Volviendo un poco al presente y a
mi propia realidad. No es necesario repetir que personalmente dejé de competir
hace décadas. No echo carreras con nadie, no llevo tanteos si juego una
pachanga a cualquier cosa y ni siquiera me tomo tiempos con respecto a mí mismo
(salvo si alguna vez vuelvo a jugar al “scalextric”). Cuando lo hacía, de
joven, merendaba bocadillos de queso con membrillo y me aferraba a la cerveza fresca
como inmediato recuperador post-esfuerzo. Nada de cosas raras ni complejos
vitamínicos. ¿Para qué? Siempre he entendido el deporte como una diversión y no
como una búsqueda de estatus personal ante otros. El problema lo tengo cuando
ejerzo de espectador deportivo (confieso que poco y cada vez menos). A mí,
entonces, me pasa como a tantos otros miles (o millones) de aficionados: que
con tanto desmadre dopante y tanta persecución, muy a menudo perdemos nuestro esquema de referencia de
campeones y resultados, y con ello, la credibilidad y el atractivo del
espectáculo. Valga como ejemplo el Tour de Francia, que es de los pocos eventos
deportivos que suelo seguir casi fielmente. Con tanto quita y pon, y reajuste
diferido de clasificaciones, nunca me aclaro de cuantas victorias lleva cada ciclista,
ni de finalmente quién ganó tal o cual año. Además, uno ve determinados estilos
de rendimiento victorioso, tan superiores, en ocasiones tan extraños, que
empieza a darle a la cabeza, le surgen dudas e incertidumbre, y aplaude o
celebra con moderación algunos resultados, a la espera de que el paso de un
tiempo cada vez más largo, avale la validez del podio.
Y con esto he llegado al final de
mi perorata.
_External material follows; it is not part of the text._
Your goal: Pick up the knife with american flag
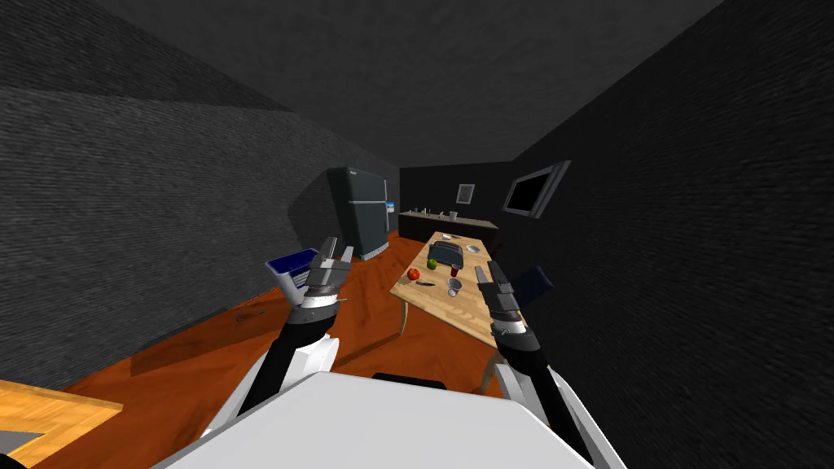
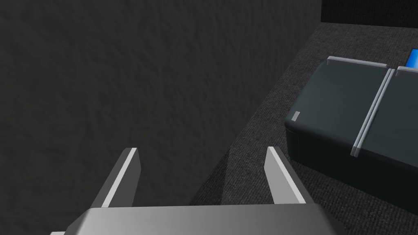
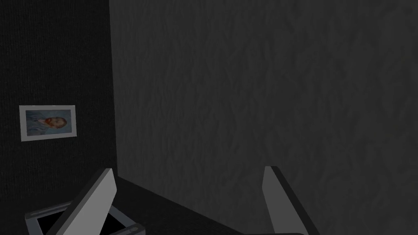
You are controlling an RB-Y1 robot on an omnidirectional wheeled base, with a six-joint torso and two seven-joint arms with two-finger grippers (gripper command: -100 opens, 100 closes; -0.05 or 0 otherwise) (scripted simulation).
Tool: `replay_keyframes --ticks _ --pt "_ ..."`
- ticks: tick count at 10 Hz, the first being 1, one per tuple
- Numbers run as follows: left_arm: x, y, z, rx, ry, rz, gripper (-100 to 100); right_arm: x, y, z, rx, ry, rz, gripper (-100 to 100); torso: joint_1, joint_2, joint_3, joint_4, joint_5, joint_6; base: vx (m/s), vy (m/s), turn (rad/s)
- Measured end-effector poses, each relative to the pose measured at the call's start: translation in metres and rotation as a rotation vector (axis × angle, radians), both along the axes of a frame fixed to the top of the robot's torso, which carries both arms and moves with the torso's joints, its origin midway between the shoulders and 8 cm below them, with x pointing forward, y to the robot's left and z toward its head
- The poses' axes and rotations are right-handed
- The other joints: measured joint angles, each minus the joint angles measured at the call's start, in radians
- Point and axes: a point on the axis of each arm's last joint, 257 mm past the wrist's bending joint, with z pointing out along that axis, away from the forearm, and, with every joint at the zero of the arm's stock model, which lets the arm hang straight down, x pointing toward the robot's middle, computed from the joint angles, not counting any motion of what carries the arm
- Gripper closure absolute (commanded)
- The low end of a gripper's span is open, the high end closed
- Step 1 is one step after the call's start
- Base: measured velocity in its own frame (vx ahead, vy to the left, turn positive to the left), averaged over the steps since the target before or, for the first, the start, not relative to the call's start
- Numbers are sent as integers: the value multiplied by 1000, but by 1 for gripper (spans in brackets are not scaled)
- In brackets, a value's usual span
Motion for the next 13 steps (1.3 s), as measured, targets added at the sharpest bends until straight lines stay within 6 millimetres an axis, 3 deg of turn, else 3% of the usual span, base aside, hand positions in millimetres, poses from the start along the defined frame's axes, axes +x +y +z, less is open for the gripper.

Si en algunos momentos he podido parecerlo, prometo que no he querido
ser indulgente, tan sólo repartir un poco algunas culpabilidades, centrar
cuestiones y combatir tanta demagogia y manipulación mediática, institucional y
popular. El dopaje es una lacra, pero las hay peores (la cifra de muertes
anuales por tráfico a mi me parece de las más terribles actualmente). No
entiendo muy bien porqué a unas parece dársele mucha más importancia que a
otras, y porqué nos volvemos muy dignos para según qué cuestiones, mientras
convivimos con un profundo libertinaje ético con otras. En cuanto a la práctica
dopante entre la gente corriente, confieso que no me afecta porque no compito
contra nadie, lo que me produce es mucha tristeza. Pero más por lo que
representa de actitud y mentalidad social que por los efectos prácticos que pueda
aportar a quien con ello juega. No me gusta dar consejos a la gente, por lo que
me limitaré a seguir a lo mío: disfrutar de mi práctica deportiva, en solitario
o con mis amigos, con mi material poco sofisticado (e incluso, en algunos casos,
antiguo) y sin tomarme demasiado en serio el espectáculo deportivo ajeno. Como
uno se pase mucho tiempo consumiendo deporte como espectador, no lo podrá
emplear luego para poder ejercer de practicante.
Muy buen artículo. Muy interesante esa visión crítica.